Most companies that folded were focused on cargo transportation. Among commercial airlines, low-cost Webjet was acquired by Gol in 2011 and Trip Airlines merged with Azul the following year. Other small carriers left the market: Puma went bankrupt and Noar stopped flying after a 2011 crash killed 16 people.
Profit margins in Brazil are very slim—due to high operational costs. And companies with fewer planes have less muscle to absorb the price fluctuations of fuel—which are priced in USD. In 2018, Brazil’s four biggest airlines (Latam, Gol, Azul, and Avianca) amassed a combined loss of BRL 2bn—despite a 16% hike in their net revenue. Imagine what that can do to a small company.

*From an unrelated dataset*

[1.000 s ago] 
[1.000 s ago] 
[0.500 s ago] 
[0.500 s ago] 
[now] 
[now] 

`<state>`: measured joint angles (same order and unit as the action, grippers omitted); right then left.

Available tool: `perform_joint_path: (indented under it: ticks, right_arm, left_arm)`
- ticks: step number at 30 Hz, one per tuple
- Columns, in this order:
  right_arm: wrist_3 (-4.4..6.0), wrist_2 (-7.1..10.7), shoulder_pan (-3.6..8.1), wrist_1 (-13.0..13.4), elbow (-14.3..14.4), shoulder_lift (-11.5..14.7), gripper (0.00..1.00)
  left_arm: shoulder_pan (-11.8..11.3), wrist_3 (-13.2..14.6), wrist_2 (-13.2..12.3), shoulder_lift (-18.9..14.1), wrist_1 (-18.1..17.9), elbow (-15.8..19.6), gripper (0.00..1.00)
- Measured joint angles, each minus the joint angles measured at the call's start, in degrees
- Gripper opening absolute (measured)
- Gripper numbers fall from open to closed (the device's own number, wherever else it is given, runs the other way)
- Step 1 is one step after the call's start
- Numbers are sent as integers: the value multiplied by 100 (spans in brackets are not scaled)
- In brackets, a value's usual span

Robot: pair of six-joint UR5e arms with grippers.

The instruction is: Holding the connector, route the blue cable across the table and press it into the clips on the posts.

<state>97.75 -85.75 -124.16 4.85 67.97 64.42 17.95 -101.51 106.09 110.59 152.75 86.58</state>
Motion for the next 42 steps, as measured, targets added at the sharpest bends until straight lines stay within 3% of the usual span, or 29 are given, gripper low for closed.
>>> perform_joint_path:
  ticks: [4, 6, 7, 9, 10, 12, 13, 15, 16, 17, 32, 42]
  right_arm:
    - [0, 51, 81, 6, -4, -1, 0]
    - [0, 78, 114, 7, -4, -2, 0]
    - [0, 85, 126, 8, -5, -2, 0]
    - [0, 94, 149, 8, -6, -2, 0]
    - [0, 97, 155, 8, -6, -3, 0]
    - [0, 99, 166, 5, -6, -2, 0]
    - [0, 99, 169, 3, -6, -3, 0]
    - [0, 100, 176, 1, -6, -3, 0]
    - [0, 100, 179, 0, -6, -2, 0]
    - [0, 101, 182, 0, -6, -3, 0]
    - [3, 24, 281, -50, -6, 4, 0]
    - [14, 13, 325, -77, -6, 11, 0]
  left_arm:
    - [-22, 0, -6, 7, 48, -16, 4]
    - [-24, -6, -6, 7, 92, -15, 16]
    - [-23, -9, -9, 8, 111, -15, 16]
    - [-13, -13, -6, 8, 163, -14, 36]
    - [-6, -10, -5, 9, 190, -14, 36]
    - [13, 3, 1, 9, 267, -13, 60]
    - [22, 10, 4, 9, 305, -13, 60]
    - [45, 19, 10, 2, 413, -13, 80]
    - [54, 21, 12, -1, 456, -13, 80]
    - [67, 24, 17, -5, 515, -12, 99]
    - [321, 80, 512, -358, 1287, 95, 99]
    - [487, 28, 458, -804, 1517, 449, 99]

Closing up the air transportation market
For Gol and Latam, the goal in the current moment is to prevent new players from entering the market. The duo muscled out Azul from the fight to buy up the spoils of Avianca. The three companies had been declared eligible to participate in the auction of Avianca assets—scheduled for May 7. Azul, however, has declared it has no intention to take part, as the company has grown disgruntled with the process.
The company had signed a non-binding deal to purchase all of Avianca’s assets for USD 105m. But a move by Gol and Latam—in association with Elliott Management Corp., an investment fund which owns 70% of Avianca’s debt—changed the rules. Elliott decided to split Avianca into 7 new companies, each housing different assets of the company. That gives Gol and Latam the upper hand in increasing their concentration of airport slots in São Paulo and Rio.
Lobbying by domestic players also got Congress to tear apart a piece of legislation allowing complete foreign ownership of airlines in Brazil—a move precisely aimed at increasing competition. Congressmen, however, included two articles that will, if approved, scare away most international companies.
The first prevents companies from charging for checked luggage—something national carriers already do. Another forces them to have 5% of their routes destined to regional flights (far less profitable than connections between Brazil’s biggest urban centers).
“What Gol and Latam want is to prevent competition. Even Brazil’s antitrust authority (Cade) has released a statement alerting to the increased risk of an unusual level of market concentration,” said Cleveland Prates, a law professor at think tank Fundação Getulio Vargas.